159 views 5 min 0 Comment

Americans vastly overestimate the number of immigrants. But what if it doesn’t matter?

- June 22, 2018
New U.S. citizens wave flags during a special Flag Day naturalization ceremony at the New-York Historical Society in New York in 2016. (AP)

Here is a question: “Out of every 100 people living in the United States, how many do you think were born outside of the country?” It’s not a fact that most people have at their fingertips. And when people guess, both Americans and Europeans tend to overestimate the size of the immigrant population. In one study, Jack Citrin and I found that Americans thought that the foreign-born were 28 percent of the U.S. population. The actual figure at that point was 12 percent.

It’s natural to think that these overestimates must be consequential for how people think about immigration. People who overestimate the immigrant population might therefore think it constitutes a bigger threat and want to reduce it.

But in a new paper that is forthcoming in the Journal of Politics, Dan Hopkins, Citrin and I show that this may not be true: Correcting misperceptions about the size of the immigrant population didn’t consistently affect attitudes about immigration.
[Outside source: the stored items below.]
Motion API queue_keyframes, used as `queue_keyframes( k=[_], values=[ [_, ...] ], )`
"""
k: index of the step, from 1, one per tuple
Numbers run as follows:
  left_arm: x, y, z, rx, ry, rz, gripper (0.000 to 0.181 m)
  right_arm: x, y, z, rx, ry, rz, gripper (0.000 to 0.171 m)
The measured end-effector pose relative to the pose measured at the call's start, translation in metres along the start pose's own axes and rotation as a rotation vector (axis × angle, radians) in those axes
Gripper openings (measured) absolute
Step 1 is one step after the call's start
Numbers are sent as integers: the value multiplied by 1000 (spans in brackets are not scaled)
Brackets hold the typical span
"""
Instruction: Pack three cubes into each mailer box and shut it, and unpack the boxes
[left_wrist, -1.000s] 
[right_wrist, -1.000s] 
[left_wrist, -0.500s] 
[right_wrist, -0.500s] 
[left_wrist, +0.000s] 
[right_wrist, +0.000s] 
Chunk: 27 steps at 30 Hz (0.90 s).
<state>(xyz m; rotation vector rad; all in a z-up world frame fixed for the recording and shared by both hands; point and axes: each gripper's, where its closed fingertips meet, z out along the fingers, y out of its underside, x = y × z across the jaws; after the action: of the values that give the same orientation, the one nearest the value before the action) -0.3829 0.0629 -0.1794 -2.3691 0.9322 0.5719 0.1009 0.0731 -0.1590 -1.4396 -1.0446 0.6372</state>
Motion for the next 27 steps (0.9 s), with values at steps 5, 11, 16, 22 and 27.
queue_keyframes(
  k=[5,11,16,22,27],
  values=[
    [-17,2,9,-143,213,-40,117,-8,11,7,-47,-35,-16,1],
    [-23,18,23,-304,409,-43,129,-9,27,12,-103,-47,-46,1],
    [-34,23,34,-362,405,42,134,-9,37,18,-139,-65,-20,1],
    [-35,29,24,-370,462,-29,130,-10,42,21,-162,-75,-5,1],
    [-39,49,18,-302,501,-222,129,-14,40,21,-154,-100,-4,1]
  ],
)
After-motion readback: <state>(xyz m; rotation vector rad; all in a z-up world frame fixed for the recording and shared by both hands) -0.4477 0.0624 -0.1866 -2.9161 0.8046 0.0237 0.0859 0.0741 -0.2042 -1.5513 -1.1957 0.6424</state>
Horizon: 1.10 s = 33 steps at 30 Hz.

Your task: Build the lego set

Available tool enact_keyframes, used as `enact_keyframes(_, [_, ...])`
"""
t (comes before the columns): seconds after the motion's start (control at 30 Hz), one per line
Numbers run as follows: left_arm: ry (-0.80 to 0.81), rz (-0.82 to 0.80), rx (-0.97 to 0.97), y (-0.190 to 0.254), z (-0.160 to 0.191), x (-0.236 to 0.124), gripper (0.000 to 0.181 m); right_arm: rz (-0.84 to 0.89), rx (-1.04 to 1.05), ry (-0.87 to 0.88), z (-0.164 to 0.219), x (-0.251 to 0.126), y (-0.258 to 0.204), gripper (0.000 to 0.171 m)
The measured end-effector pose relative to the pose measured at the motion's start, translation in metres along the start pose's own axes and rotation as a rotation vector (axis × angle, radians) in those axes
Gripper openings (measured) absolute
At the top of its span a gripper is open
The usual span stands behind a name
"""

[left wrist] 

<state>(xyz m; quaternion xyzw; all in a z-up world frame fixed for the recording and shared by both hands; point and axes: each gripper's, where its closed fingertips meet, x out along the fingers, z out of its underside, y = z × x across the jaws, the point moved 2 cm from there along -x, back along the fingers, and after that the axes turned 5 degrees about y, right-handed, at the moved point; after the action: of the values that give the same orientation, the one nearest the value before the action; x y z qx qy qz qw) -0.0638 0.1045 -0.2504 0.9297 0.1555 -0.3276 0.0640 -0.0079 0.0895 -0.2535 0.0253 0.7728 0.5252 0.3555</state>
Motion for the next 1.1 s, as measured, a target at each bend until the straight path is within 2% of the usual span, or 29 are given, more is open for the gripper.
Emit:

Our study is based on seven separate experiments that we conducted over the past 11 years. In each case, a nationally representative sample was randomly split into different groups, some of whom saw correct information about the size of the immigrant population. The typical way we did this was via a simple statement like:

“We are interested in whether you’ve heard about a story that has been in the news. The story is: the Census Bureau has estimated that about 12 out of every 100 people living in the United States are immigrants who were born outside of the U.S. Have you heard about this story?”

Some respondents saw this information and then were asked their views of immigration. Others were first asked their estimate of the size of the immigrant population and then saw this information in order to make the “correction” even clearer. And some people did not see this information at all.

Here’s what we found. First, the correct information did change people’s estimates of the size of the foreign-born population. In one experiment, we asked people their estimates before and after seeing the information. Those estimates dropped six points among those who saw the information and 11 points among those whose estimates were explicitly corrected.

But this information did not consistently change attitudes about immigration — either people’s perceptions about the consequences of immigration or their views of whether immigration should be increased, decreased or kept at its current level. Most notably, correcting estimates — that is, making them less exaggerated — did not make people more favorable to immigration.

This was also true in one experiment that focused on the local immigrant population and provided correct information about the fraction of the population in the surrounding community.

It was also true in an experiment — discussed in the appendix to our paper — that focused on the undocumented immigrant population, which people also overestimated. But correcting perceptions of the size of this population did not change views about policies toward undocumented immigrants.

The implications of our paper extend beyond immigration. People routinely overestimate the size of many minority groups, including blacks, Latinos, Asian Americans, Jews and gays and lesbians. Our results suggest that correcting the perceived prevalence of these groups would not change views of policies that affect those groups, such as affirmative action or same-sex marriage. It may be that people form attitudes about groups like immigrants for other reasons, and then construct an estimate that more or less rationalizes those attitudes.

However, our results do not suggest that views of immigrants are immune to any kind of information. For example, another study found that a broader package of facts about U.S. immigration — including not only the share of immigrants in the population but also their economic and linguistic assimilation — increased support for immigration.

Thus, to shift public opinion, the most important information about immigrants may not be how many there are, but who they are and what they contribute to our country.